** Recorded information **
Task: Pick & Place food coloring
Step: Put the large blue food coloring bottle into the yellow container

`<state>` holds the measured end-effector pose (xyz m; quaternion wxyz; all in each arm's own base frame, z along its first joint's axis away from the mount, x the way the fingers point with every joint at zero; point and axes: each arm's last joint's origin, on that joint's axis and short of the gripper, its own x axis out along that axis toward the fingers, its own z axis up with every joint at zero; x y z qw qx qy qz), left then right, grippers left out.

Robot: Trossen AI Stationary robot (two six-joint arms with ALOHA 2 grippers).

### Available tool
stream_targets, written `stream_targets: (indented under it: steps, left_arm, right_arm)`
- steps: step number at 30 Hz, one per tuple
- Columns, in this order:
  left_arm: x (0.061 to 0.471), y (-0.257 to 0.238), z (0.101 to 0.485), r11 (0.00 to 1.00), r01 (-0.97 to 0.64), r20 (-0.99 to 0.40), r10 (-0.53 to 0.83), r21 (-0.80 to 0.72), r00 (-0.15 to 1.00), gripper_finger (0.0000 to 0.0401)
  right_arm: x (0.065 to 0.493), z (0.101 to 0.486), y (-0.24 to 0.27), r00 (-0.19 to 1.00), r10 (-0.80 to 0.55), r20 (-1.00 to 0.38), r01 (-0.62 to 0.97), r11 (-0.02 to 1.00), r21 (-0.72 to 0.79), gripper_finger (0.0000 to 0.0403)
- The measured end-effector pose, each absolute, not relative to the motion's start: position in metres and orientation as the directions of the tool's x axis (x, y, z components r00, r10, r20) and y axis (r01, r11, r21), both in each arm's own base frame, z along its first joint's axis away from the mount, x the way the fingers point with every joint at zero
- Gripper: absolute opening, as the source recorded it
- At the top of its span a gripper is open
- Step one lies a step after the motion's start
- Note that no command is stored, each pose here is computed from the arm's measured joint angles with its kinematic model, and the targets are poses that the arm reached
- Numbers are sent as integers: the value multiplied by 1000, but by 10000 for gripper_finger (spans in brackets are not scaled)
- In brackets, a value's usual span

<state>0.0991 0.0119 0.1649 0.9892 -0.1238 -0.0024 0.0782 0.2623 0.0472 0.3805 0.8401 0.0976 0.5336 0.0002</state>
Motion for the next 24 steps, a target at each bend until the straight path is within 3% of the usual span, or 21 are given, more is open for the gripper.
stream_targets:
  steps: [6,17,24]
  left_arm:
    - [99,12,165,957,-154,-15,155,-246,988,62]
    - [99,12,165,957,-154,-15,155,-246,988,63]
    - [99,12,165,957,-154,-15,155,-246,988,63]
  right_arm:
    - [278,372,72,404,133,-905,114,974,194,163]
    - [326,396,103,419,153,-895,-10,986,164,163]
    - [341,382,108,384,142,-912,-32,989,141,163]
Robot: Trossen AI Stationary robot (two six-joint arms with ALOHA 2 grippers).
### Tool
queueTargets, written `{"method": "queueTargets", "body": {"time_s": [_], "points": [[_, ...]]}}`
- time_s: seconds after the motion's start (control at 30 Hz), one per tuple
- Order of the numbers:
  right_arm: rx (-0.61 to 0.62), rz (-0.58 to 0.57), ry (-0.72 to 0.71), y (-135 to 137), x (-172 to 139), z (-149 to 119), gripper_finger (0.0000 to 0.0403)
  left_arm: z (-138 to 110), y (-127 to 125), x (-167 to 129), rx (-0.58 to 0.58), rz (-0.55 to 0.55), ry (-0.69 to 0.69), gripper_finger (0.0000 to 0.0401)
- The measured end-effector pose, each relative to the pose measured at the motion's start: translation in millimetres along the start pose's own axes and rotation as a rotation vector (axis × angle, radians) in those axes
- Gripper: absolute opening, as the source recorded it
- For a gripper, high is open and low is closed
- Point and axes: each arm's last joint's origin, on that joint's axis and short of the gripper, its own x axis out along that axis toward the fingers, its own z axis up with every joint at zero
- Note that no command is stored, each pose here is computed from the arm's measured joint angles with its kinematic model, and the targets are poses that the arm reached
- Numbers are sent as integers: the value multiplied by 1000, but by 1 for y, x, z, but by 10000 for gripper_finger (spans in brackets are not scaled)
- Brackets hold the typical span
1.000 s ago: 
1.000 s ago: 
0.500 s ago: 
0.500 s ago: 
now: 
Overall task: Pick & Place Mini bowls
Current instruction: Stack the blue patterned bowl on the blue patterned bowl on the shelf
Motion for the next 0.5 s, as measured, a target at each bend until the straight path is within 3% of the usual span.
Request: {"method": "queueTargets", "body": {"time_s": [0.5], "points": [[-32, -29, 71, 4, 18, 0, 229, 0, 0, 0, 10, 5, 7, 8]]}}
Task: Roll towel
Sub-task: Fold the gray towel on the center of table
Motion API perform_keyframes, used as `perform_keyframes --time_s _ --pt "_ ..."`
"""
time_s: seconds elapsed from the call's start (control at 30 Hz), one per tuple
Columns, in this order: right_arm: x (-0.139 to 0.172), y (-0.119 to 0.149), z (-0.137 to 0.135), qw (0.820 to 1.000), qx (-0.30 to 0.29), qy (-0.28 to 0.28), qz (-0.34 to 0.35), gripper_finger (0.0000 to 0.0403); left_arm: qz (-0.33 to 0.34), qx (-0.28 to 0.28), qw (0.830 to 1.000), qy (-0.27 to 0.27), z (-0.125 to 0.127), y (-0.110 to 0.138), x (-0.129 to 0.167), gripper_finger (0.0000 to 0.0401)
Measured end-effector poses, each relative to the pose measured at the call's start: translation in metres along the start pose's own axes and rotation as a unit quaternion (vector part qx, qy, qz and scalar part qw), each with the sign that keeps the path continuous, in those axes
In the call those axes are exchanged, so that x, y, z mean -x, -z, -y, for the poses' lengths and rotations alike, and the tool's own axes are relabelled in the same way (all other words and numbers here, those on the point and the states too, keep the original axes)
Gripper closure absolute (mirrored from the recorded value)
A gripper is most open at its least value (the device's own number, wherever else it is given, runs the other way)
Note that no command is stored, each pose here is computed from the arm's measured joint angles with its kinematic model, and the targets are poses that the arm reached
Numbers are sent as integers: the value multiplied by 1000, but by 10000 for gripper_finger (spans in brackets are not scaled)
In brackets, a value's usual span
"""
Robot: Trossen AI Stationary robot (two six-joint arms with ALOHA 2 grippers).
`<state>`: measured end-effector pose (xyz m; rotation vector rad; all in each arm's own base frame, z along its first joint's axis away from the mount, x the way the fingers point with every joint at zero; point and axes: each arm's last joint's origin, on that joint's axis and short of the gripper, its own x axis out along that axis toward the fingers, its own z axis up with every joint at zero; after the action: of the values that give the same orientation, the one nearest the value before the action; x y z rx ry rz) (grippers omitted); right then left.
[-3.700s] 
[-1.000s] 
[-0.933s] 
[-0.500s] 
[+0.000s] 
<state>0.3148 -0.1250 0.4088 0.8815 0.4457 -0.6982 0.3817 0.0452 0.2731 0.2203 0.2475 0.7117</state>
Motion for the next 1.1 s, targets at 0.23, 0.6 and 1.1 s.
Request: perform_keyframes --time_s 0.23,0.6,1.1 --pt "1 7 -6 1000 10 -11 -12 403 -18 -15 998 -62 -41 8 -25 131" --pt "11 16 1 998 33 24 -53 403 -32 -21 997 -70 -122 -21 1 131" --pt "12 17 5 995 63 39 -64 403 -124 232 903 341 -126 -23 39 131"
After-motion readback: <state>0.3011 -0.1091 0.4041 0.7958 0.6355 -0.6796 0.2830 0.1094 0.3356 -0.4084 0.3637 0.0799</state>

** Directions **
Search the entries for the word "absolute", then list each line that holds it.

** Written reply **
- The measured end-effector pose, each absolute, not relative to the motion's start: position in metres and orientation as the directions of the tool's x axis (x, y, z components r00, r10, r20) and y axis (r01, r11, r21), both in each arm's own base frame, z along its first joint's axis away from the mount, x the way the fingers point with every joint at zero
- Gripper: absolute opening, as the source recorded it
- Gripper: absolute opening, as the source recorded it
Gripper closure absolute (mirrored from the recorded value)

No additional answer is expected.